**Dataset items:**

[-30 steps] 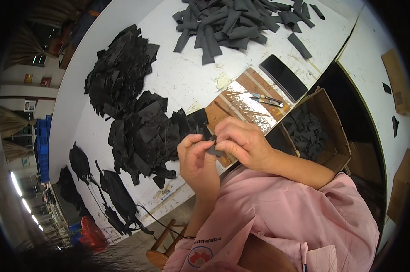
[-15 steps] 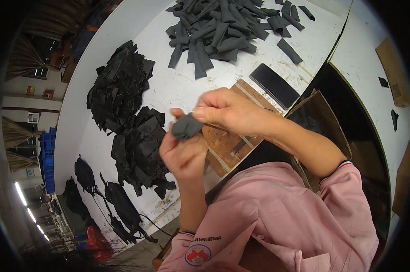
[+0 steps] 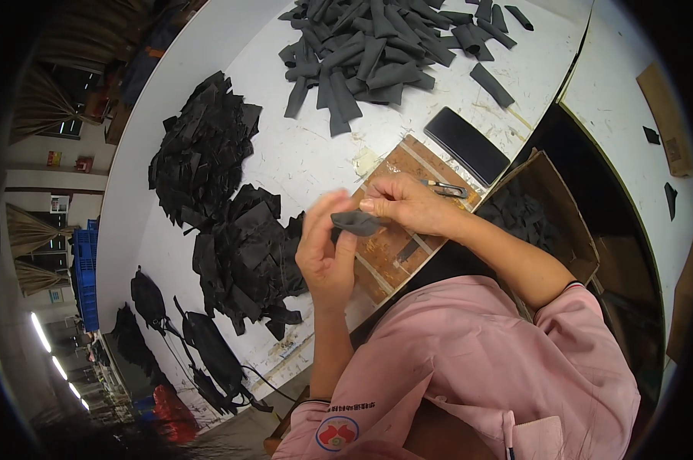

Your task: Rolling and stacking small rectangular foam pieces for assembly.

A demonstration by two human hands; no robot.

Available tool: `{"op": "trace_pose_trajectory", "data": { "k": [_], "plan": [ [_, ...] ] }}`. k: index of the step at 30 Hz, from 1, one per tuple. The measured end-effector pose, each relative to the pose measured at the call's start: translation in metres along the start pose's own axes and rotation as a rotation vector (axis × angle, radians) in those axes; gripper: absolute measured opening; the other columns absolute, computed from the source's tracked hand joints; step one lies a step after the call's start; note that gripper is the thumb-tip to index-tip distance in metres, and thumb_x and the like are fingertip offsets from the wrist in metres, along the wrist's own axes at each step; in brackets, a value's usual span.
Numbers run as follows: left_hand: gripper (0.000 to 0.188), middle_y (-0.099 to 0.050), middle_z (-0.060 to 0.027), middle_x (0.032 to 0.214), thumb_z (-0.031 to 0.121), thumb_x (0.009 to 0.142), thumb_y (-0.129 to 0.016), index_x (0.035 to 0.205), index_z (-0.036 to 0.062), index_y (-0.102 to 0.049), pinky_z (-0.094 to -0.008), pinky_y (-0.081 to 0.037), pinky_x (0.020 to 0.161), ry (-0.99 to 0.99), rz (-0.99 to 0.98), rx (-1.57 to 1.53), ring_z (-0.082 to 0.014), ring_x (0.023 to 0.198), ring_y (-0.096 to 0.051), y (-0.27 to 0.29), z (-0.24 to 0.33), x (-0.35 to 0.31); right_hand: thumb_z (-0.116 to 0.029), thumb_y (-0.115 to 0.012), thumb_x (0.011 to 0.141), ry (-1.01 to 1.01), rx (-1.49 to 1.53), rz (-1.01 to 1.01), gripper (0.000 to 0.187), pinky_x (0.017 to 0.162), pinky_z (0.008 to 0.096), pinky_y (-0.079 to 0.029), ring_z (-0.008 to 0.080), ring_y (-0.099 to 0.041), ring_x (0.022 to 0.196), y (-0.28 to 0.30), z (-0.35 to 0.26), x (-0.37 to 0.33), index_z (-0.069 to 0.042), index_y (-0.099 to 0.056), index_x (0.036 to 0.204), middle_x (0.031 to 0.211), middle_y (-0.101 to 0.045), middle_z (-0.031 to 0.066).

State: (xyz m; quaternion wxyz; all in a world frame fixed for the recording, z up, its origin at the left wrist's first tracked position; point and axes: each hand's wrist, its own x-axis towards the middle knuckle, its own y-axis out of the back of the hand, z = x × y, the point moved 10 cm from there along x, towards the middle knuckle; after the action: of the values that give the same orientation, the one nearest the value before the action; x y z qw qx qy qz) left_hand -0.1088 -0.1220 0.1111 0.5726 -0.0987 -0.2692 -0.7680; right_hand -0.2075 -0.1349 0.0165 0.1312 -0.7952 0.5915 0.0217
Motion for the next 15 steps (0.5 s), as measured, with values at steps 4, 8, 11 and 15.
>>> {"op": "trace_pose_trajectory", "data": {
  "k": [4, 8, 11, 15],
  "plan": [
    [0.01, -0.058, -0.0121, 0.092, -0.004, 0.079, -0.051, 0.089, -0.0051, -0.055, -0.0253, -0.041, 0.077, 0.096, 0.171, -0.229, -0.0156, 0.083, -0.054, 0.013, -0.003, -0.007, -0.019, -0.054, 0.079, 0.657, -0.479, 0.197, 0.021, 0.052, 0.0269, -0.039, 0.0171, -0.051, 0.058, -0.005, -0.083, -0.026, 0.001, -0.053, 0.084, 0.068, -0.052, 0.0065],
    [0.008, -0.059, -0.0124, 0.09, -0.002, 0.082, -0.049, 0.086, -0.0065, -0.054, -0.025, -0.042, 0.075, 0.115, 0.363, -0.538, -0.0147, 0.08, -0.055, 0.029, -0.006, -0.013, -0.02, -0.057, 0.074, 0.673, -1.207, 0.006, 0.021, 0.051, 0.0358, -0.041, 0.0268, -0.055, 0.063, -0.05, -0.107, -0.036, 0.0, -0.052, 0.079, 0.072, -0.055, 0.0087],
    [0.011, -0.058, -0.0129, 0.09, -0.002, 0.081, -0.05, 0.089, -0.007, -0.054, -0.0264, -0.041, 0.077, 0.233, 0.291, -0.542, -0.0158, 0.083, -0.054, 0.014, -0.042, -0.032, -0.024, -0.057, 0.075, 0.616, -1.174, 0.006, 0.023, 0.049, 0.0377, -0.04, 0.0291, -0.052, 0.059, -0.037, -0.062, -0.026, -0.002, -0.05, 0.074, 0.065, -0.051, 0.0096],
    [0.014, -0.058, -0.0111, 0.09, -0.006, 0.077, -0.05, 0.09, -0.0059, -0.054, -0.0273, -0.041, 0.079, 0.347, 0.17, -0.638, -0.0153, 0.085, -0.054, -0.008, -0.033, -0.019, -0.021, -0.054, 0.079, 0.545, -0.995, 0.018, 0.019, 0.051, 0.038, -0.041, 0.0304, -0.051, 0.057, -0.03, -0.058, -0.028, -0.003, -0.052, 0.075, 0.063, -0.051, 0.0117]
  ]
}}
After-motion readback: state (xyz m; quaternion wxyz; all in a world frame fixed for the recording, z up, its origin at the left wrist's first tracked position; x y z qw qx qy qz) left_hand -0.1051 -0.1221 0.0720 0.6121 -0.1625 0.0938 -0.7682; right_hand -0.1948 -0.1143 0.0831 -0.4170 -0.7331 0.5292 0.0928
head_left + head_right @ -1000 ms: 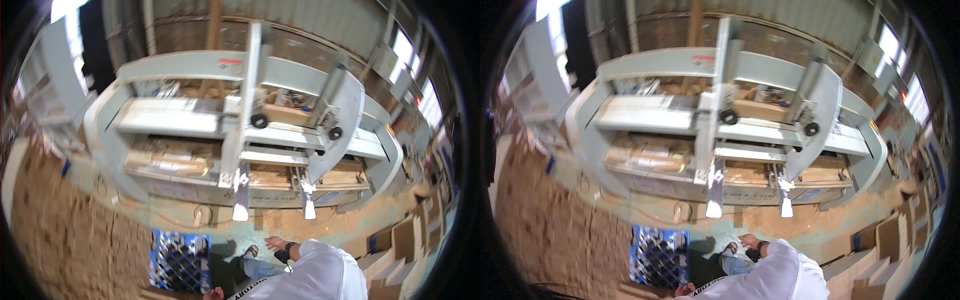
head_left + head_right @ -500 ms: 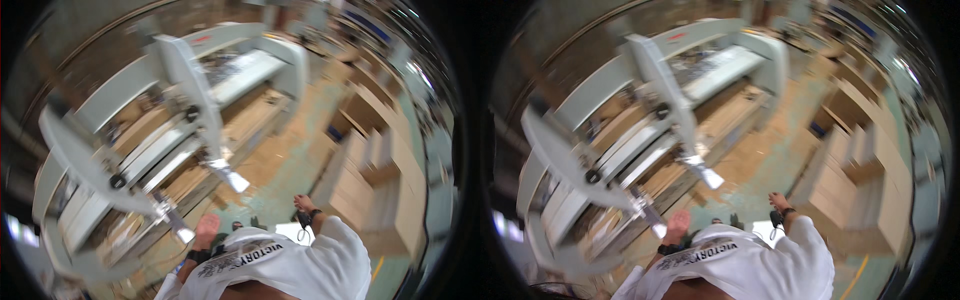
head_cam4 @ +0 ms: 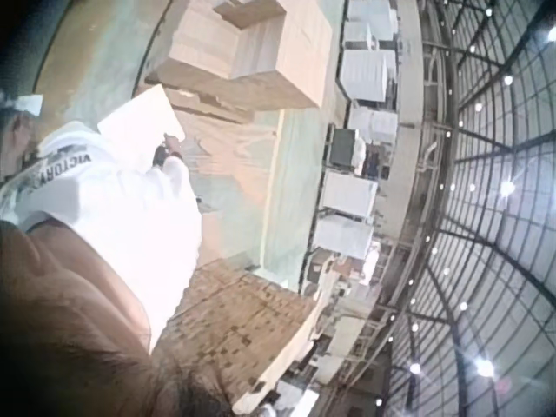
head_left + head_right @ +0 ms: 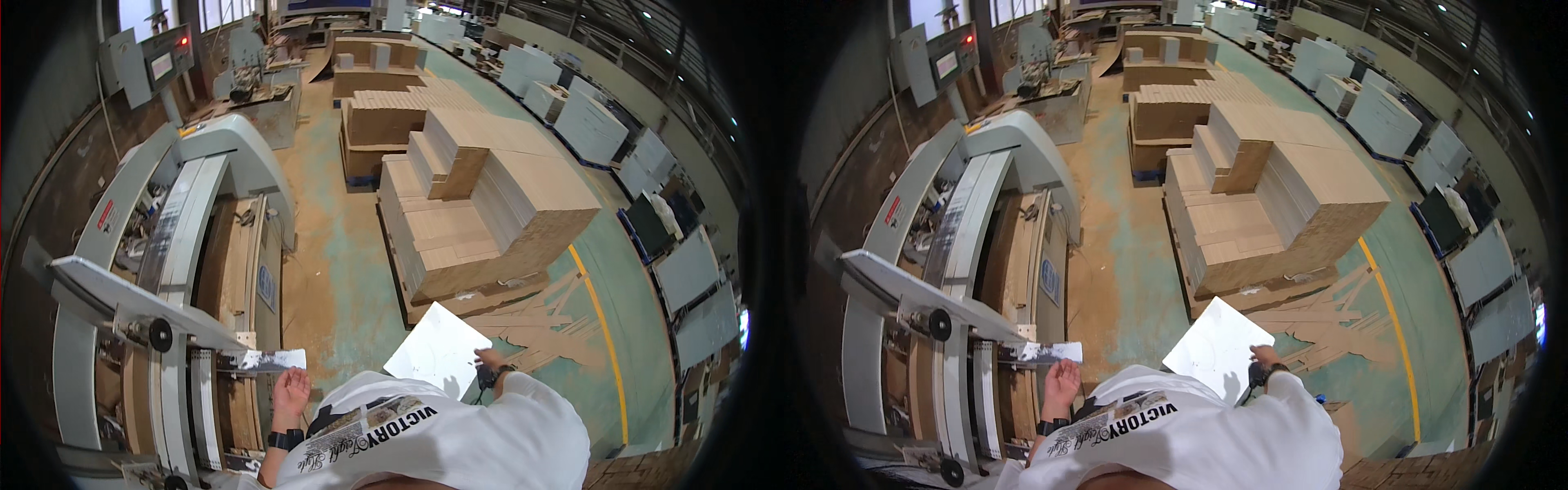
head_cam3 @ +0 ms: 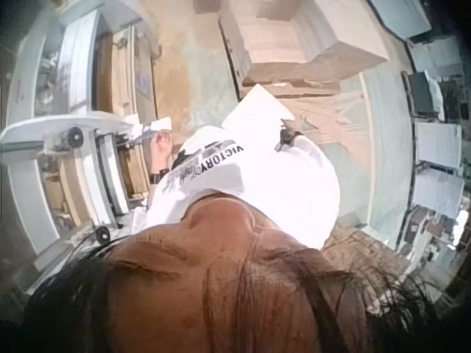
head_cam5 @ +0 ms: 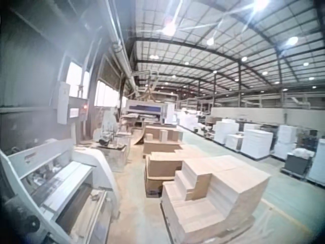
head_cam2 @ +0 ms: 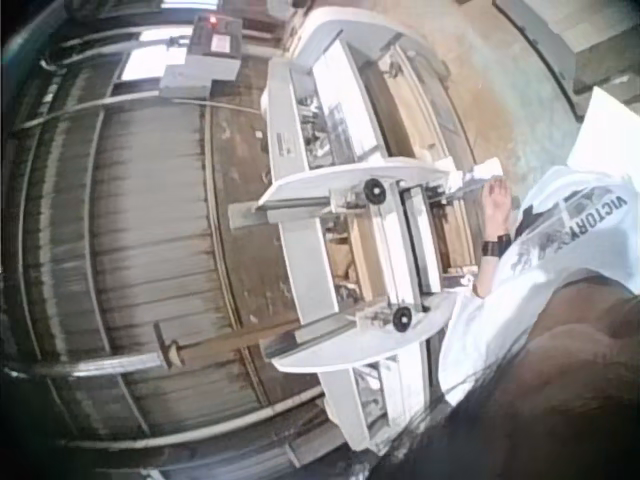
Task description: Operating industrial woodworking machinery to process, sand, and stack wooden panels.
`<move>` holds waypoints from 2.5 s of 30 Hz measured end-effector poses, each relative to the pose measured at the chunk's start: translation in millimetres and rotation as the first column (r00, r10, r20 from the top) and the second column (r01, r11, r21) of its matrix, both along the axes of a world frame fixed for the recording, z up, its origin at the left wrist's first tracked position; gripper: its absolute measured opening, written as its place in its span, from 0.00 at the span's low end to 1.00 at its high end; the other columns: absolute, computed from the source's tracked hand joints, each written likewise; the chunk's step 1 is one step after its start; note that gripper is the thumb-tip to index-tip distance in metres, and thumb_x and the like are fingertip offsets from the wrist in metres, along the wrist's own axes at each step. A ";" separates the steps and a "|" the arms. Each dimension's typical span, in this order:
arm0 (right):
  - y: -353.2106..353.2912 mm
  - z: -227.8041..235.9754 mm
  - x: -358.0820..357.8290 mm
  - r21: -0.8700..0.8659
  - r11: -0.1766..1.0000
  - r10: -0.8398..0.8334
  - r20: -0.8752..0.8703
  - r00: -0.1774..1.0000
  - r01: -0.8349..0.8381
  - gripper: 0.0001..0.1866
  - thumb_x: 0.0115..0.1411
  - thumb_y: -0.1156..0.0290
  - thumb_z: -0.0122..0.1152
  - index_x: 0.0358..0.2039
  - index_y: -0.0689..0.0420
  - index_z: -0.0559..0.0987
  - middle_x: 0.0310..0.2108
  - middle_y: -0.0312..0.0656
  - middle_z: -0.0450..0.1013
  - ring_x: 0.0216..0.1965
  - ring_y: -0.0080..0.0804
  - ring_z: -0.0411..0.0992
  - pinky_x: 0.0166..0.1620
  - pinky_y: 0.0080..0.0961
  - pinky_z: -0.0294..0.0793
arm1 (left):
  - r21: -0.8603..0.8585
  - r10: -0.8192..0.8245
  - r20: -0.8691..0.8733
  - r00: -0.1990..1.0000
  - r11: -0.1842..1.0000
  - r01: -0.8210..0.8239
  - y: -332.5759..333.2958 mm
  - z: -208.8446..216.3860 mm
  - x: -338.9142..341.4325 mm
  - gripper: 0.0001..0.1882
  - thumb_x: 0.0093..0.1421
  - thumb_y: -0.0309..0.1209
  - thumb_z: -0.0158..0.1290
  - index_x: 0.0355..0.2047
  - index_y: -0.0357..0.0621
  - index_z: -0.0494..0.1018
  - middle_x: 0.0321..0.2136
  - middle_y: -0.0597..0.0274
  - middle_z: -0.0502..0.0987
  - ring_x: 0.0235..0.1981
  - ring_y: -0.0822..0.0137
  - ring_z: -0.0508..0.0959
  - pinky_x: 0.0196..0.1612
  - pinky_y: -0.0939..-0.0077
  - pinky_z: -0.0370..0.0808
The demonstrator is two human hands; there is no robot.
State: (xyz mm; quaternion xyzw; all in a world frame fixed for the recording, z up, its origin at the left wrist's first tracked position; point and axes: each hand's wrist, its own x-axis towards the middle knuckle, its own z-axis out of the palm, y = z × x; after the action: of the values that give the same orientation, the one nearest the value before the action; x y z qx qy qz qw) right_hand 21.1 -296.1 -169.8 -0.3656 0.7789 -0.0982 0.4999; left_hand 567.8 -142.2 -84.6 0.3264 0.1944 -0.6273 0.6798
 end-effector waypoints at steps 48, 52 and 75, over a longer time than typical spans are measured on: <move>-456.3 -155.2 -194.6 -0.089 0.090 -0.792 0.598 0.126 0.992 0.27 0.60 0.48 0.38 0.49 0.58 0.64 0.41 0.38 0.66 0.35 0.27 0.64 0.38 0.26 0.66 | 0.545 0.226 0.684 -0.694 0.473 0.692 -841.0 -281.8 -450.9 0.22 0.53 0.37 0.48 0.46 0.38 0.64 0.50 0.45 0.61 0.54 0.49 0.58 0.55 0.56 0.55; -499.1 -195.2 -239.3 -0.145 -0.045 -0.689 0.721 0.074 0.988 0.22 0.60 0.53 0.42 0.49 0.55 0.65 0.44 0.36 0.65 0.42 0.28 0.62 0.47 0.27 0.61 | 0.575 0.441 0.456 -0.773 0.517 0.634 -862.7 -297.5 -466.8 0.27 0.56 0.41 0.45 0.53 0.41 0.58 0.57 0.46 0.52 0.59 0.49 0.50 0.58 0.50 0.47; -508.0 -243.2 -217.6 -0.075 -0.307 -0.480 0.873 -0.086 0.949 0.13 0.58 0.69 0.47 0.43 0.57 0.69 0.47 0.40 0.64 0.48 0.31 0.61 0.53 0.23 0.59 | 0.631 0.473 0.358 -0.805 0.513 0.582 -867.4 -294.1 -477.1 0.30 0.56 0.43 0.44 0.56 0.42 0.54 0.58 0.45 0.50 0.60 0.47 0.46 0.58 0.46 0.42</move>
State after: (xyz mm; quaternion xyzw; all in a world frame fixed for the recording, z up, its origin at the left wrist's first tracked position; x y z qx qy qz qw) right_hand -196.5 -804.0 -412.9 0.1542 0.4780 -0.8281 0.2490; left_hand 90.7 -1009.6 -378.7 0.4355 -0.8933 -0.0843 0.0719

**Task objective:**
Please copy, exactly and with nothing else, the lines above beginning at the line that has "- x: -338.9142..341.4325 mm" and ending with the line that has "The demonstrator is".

**Written solution:**
  - x: -338.9142..341.4325 mm
  - gripper: 0.0001..0.1882
  - thumb_x: 0.0093..0.1421
  - thumb_y: -0.0309..0.1209
  - thumb_z: -0.0158..0.1290
  - index_x: 0.0355..0.2047
  - index_y: -0.0357..0.0621
  - index_z: -0.0494..0.1018
  - middle_x: 0.0321..0.2136
  - middle_y: -0.0597..0.0274
  - middle_z: -0.0502..0.0987
  - ring_x: 0.0235..0.1981
  - ring_y: -0.0822..0.0137
  - ring_z: -0.0508..0.0959
  - pinky_x: 0.0196..0.1612
  - pinky_y: -0.0939..-0.0077
  - pinky_z: -0.0370..0.0808
The demonstrator is two human hands; there is no robot.

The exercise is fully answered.